What to do:
Go through the records below from the first line and print each one exactly, stopping after the line that contains "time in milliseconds". Do not print pictures or anything past that line.

Material for this exercise:
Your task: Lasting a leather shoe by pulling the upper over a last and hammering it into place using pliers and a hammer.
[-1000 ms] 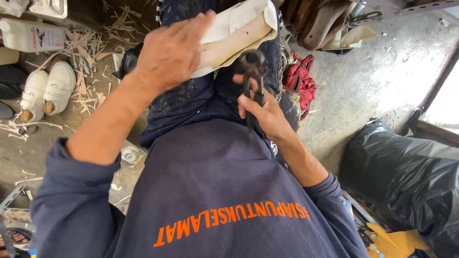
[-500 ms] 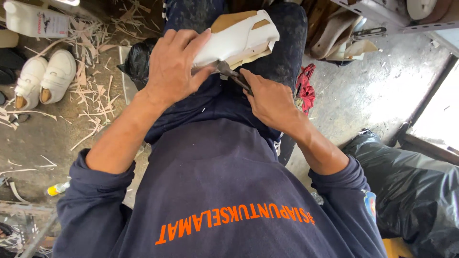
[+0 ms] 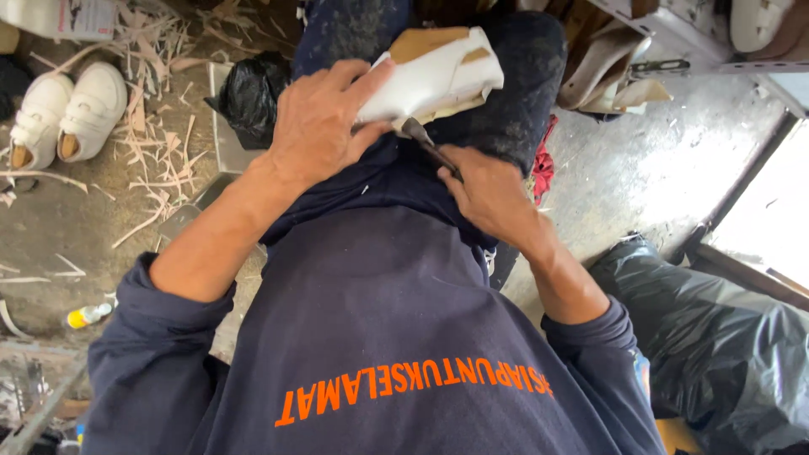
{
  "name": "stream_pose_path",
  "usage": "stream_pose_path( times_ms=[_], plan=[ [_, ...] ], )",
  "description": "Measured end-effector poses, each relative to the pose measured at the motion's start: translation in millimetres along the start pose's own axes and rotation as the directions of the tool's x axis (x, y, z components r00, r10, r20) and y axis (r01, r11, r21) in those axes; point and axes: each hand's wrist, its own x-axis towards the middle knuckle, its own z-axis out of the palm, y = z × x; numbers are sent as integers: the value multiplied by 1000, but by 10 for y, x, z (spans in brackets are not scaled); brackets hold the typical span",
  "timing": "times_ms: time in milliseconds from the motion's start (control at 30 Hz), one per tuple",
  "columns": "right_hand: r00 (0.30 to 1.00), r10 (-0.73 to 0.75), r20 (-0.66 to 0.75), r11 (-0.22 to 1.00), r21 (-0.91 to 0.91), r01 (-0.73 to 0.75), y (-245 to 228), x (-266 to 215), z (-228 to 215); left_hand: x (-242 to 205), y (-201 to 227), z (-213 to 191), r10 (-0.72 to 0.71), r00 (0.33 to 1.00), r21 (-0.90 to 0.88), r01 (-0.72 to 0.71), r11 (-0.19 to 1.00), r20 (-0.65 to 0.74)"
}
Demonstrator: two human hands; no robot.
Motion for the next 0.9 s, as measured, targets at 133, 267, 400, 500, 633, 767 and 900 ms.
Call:
stream_pose_path(
  times_ms=[133,267,400,500,633,767,900],
  plan=[
    [995,30,-90,972,-230,-50,55,13,104,65,5,-27,41,999,4,-41,999,11],
    [989,-81,-121,868,-496,10,-84,-35,-46,37,85,-57,-9,994,-23,11,1000,113],
    [991,-85,-102,835,-550,15,-189,-69,-151,5,136,-70,-44,976,59,32,998,213],
    [987,-97,-127,858,-514,18,-183,-104,-5,-7,114,-82,-92,964,13,92,996,251],
    [1000,-27,12,993,-118,28,-180,-196,30,-136,88,-29,-32,985,-12,35,999,171],
    [996,-57,-66,992,-116,49,-286,-275,-7,-100,90,-122,41,996,6,-42,999,76],
    [993,40,-113,994,-93,-50,-369,-198,-170,117,17,-240,93,993,57,-97,994,65]
  ],
)
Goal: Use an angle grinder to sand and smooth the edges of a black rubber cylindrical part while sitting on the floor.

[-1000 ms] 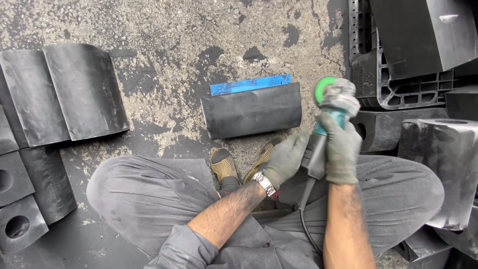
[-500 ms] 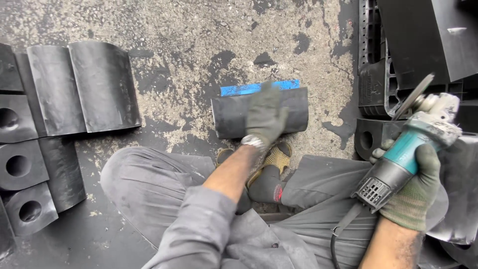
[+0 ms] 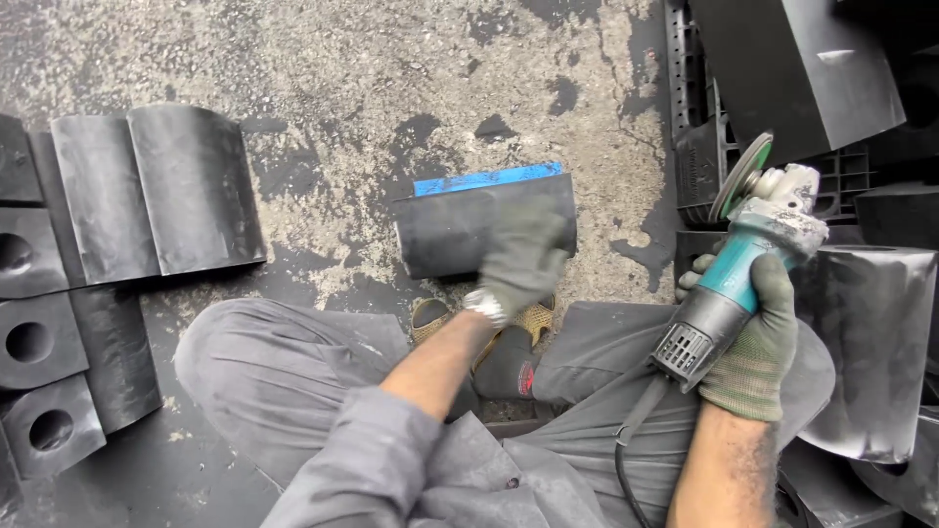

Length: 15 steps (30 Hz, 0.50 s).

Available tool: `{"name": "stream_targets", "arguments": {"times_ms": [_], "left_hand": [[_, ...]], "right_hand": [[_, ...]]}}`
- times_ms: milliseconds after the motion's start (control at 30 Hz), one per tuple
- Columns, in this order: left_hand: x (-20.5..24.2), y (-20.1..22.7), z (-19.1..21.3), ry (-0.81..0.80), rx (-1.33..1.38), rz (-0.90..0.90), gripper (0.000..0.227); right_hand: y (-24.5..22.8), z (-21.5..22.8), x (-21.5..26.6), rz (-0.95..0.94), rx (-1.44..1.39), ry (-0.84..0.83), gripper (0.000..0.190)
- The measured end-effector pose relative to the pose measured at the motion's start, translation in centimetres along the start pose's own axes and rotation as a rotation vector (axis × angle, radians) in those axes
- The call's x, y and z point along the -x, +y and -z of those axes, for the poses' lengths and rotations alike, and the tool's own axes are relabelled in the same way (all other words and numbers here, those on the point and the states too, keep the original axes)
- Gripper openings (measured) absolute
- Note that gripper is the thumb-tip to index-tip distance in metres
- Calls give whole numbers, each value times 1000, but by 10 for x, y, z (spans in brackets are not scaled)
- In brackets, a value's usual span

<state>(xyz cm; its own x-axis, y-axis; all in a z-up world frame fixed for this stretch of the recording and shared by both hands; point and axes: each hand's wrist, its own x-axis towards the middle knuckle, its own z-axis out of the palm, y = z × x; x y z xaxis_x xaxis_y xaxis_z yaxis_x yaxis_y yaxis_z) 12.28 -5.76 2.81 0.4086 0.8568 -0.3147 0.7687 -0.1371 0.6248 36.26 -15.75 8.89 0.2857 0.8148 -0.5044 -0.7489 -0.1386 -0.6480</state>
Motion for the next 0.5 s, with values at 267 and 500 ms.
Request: {"name": "stream_targets", "arguments": {"times_ms": [267,500], "left_hand": [[-95,-13,-163,-331,-1060,-475,43],[-83,-35,-121,-337,-1078,-629,16]], "right_hand": [[-2,2,-3,0,-31,29,49],[3,-4,-4,-5,-84,-16,45]]}}
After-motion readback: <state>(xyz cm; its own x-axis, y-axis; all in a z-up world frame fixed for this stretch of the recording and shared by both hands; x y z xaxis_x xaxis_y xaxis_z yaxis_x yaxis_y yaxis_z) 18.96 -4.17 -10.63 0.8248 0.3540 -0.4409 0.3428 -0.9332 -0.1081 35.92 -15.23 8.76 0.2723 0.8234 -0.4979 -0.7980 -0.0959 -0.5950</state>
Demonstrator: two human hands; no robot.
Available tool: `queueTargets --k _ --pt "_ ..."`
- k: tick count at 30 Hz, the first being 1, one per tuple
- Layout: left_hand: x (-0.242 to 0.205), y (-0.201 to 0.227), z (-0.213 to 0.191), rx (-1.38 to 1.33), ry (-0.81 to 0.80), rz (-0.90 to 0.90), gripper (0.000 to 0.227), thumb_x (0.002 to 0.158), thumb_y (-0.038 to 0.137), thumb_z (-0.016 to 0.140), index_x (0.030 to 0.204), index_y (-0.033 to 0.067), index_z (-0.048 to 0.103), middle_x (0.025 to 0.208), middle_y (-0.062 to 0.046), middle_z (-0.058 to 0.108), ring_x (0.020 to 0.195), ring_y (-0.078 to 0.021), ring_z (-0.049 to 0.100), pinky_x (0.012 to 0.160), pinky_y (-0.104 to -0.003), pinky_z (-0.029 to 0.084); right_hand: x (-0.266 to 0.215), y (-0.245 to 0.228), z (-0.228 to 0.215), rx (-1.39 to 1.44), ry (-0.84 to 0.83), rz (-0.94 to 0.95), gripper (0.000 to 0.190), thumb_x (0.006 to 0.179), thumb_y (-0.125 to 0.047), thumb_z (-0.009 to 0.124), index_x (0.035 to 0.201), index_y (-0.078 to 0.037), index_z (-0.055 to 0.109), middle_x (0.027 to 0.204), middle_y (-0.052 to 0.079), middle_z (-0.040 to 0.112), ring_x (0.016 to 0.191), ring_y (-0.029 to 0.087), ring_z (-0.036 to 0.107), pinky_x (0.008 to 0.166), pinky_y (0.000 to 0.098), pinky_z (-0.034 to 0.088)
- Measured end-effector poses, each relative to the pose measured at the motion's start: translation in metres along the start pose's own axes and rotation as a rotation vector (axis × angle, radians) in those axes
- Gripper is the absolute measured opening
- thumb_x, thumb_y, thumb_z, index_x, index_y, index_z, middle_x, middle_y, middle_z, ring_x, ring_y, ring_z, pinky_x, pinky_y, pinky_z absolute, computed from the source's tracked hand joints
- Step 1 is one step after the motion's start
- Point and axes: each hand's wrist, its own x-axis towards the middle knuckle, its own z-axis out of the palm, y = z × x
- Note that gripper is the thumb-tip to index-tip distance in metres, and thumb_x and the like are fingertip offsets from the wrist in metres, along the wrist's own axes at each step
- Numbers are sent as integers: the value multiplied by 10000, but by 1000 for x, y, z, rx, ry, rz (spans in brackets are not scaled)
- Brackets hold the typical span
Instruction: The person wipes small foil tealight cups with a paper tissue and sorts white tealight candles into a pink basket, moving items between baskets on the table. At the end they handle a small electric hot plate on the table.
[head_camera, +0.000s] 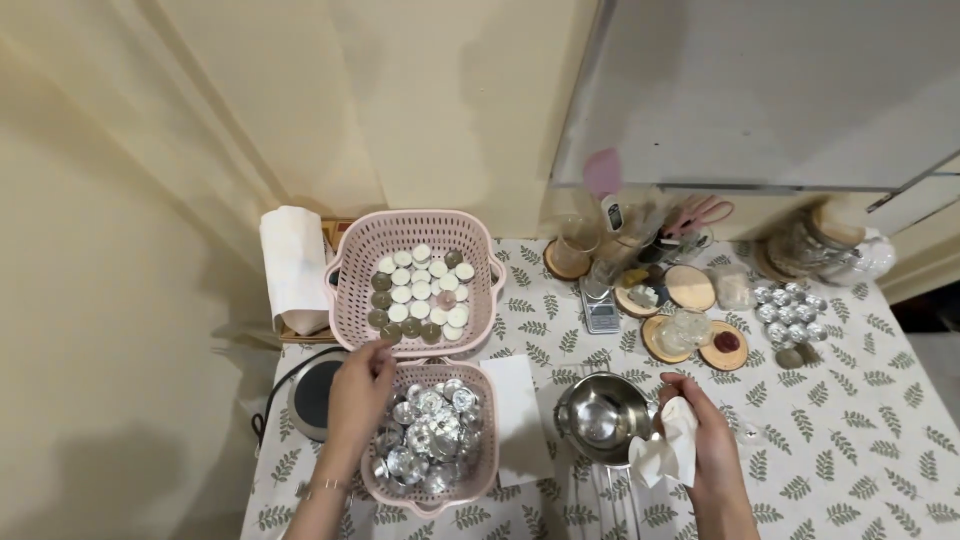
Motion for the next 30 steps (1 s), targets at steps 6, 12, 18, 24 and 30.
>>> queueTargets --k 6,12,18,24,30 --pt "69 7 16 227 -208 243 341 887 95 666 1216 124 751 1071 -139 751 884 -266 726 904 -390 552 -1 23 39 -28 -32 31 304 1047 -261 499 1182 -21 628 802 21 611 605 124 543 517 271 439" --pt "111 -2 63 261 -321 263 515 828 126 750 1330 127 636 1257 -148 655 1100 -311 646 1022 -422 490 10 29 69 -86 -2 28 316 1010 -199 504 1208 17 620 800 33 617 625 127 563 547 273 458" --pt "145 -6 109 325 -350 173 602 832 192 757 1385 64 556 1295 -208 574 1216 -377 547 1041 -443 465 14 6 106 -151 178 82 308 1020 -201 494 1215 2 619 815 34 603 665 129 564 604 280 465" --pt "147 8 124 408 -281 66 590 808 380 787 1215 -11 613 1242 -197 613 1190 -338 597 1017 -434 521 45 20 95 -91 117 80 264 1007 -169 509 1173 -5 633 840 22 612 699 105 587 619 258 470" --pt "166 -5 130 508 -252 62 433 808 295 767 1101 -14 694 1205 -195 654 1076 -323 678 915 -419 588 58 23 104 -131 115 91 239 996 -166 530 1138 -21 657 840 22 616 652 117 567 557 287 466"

Task output:
Your task: Lasting a leather shoe by pulling the upper over a last and hammering it into place using pliers and a hammer.
[-1000 ms] 
[-500 ms] 
[+0 ms] 
{
  "name": "stream_pose_path",
  "usage": "stream_pose_path( times_ms=[_], plan=[ [_, ...] ], )",
  "description": "Measured end-effector poses, each relative to the pose measured at the motion's start: translation in millimetres along the start pose's own axes and rotation as the directions of the tool's x axis (x, y, z components r00, r10, r20) and y axis (r01, r11, r21) in those axes; point and axes: each hand's wrist, its own x-axis towards the middle knuckle, its own z-axis out of the palm, y = z × x; numbers are sent as integers: the value multiplied by 1000, but by 10 for y, x, z (spans in brackets are not scaled); brackets hold the typical span",
  "timing": "times_ms: time in milliseconds from the motion's start (control at 30 Hz), one per tuple",

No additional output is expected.